▶ Your objective
Everything in the listing below except the pictures should be reproduced exactly.
++++++
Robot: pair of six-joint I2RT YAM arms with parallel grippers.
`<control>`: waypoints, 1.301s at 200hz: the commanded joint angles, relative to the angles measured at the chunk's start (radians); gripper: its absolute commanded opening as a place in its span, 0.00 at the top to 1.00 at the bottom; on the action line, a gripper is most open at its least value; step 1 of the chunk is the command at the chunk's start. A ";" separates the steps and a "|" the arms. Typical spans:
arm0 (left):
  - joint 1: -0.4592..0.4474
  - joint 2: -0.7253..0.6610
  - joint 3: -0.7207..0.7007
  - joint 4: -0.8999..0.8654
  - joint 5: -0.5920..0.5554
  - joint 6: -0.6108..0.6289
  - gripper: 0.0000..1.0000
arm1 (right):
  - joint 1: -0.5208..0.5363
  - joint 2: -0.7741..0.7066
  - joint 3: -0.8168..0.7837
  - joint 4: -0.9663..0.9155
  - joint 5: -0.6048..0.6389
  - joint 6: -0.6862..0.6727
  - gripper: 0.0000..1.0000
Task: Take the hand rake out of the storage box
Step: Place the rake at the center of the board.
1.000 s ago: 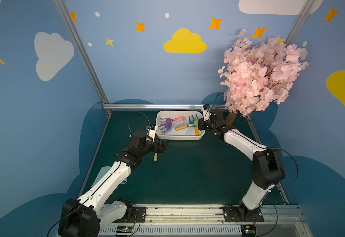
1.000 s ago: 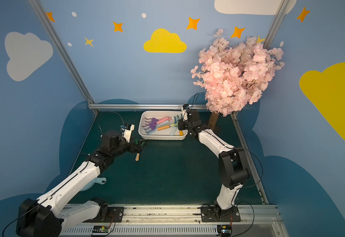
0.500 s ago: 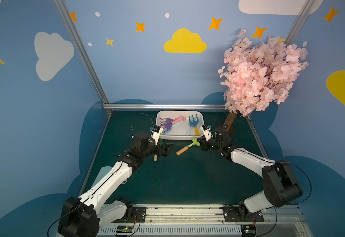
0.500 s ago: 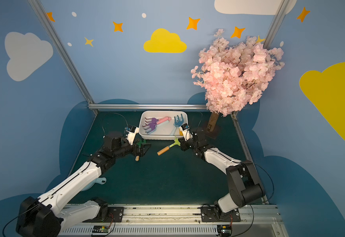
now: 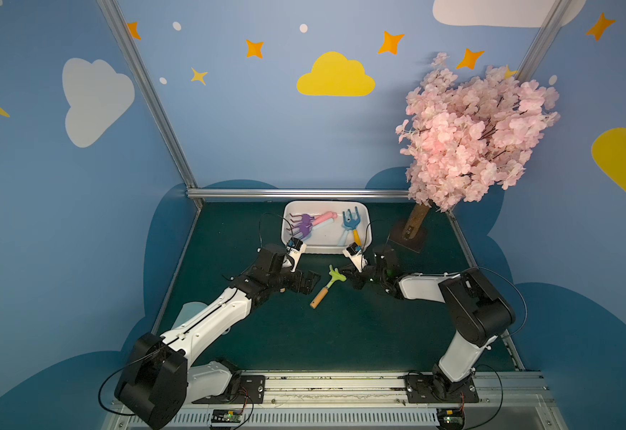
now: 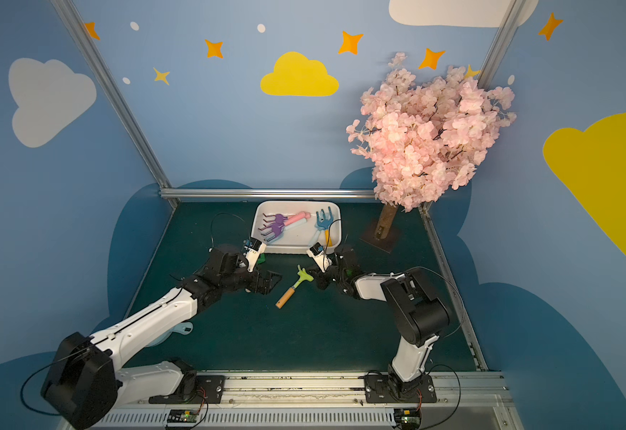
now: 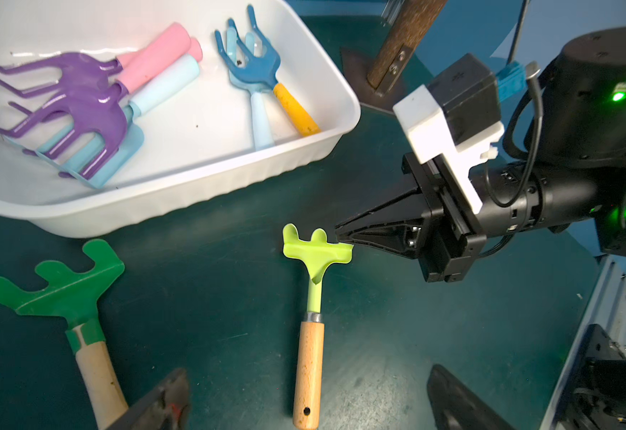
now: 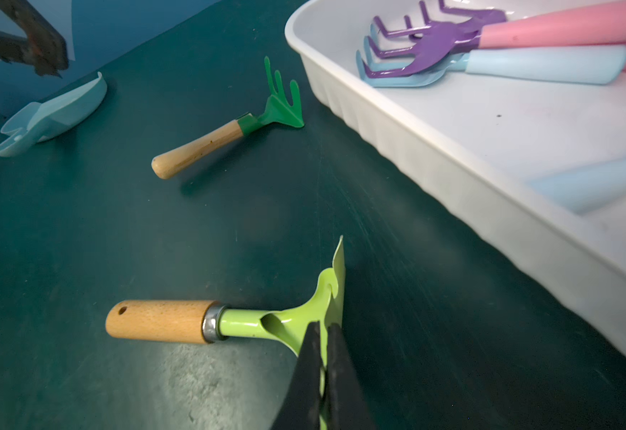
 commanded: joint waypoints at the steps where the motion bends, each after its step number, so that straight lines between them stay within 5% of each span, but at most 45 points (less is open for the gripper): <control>1: -0.029 0.035 -0.008 -0.024 -0.042 0.006 0.01 | 0.014 0.022 0.030 0.079 0.008 -0.001 1.00; 42: -0.141 0.137 0.023 -0.090 -0.175 0.043 0.02 | 0.028 0.064 0.063 0.059 0.011 0.003 1.00; 96: -0.154 0.298 0.079 -0.096 -0.154 0.043 0.12 | 0.025 0.001 0.029 0.047 0.060 0.017 0.64; 122: -0.164 0.367 0.113 -0.097 -0.161 0.044 0.15 | 0.004 -0.072 -0.002 0.015 0.098 0.047 0.59; 136: -0.170 0.405 0.136 -0.098 -0.165 0.045 0.19 | -0.015 -0.116 -0.027 0.002 0.148 0.081 0.42; 142: -0.172 0.424 0.145 -0.100 -0.173 0.044 0.20 | -0.022 -0.128 -0.030 -0.018 0.193 0.094 0.16; 148: -0.173 0.441 0.155 -0.107 -0.186 0.043 0.22 | -0.026 -0.136 -0.023 -0.056 0.242 0.105 0.09; 167: -0.175 0.495 0.188 -0.160 -0.270 0.042 0.30 | -0.034 -0.157 0.014 -0.179 0.328 0.116 0.07; 222: -0.186 0.529 0.219 -0.195 -0.363 -0.053 0.77 | -0.037 -0.232 0.016 -0.254 0.464 0.188 0.07; 260: -0.170 0.504 0.226 -0.236 -0.469 -0.223 0.88 | -0.046 -0.260 0.022 -0.301 0.528 0.187 0.07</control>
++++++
▶ Reply to the task
Robot: pair of six-joint I2RT YAM arms with parallel grippers.
`<control>`: waypoints, 1.301s at 200hz: the commanded joint angles, relative to the angles measured at the chunk's start (radians); gripper: its absolute commanded opening as a place in its span, 0.00 at the top to 1.00 at the bottom; on the action line, a gripper is most open at its least value; step 1 of the chunk is the command at the chunk's start. A ";" separates the steps and a "|" the arms. Typical spans:
arm0 (left):
  - joint 1: -0.4592..0.4474
  - joint 2: -0.7253..0.6610
  - joint 3: -0.7207..0.7007
  - joint 4: -0.8999..0.8654
  - joint 5: -0.5920..0.5554
  - joint 6: -0.6108..0.6289
  - gripper: 0.0000..1.0000
arm1 (right):
  - joint 1: -0.5208..0.5363
  - joint 2: -0.7741..0.7066
  - joint 3: -0.8168..0.7837
  - joint 4: -0.9663..0.9155
  - joint 5: -0.6048..0.6389
  - joint 6: -0.6862..0.6727
  - gripper: 0.0000..1.0000
Task: Take the hand rake out of the storage box
Step: Place the rake at the center of the board.
1.000 s ago: 
1.000 s ago: 
0.500 s ago: 
0.500 s ago: 
now: 
now: 
now: 
now: 
 commanded: joint waypoints at the steps where the motion bends, each after its step number, so that straight lines between them stay within 5% of each span, but at most 45 points (less is open for the gripper): <control>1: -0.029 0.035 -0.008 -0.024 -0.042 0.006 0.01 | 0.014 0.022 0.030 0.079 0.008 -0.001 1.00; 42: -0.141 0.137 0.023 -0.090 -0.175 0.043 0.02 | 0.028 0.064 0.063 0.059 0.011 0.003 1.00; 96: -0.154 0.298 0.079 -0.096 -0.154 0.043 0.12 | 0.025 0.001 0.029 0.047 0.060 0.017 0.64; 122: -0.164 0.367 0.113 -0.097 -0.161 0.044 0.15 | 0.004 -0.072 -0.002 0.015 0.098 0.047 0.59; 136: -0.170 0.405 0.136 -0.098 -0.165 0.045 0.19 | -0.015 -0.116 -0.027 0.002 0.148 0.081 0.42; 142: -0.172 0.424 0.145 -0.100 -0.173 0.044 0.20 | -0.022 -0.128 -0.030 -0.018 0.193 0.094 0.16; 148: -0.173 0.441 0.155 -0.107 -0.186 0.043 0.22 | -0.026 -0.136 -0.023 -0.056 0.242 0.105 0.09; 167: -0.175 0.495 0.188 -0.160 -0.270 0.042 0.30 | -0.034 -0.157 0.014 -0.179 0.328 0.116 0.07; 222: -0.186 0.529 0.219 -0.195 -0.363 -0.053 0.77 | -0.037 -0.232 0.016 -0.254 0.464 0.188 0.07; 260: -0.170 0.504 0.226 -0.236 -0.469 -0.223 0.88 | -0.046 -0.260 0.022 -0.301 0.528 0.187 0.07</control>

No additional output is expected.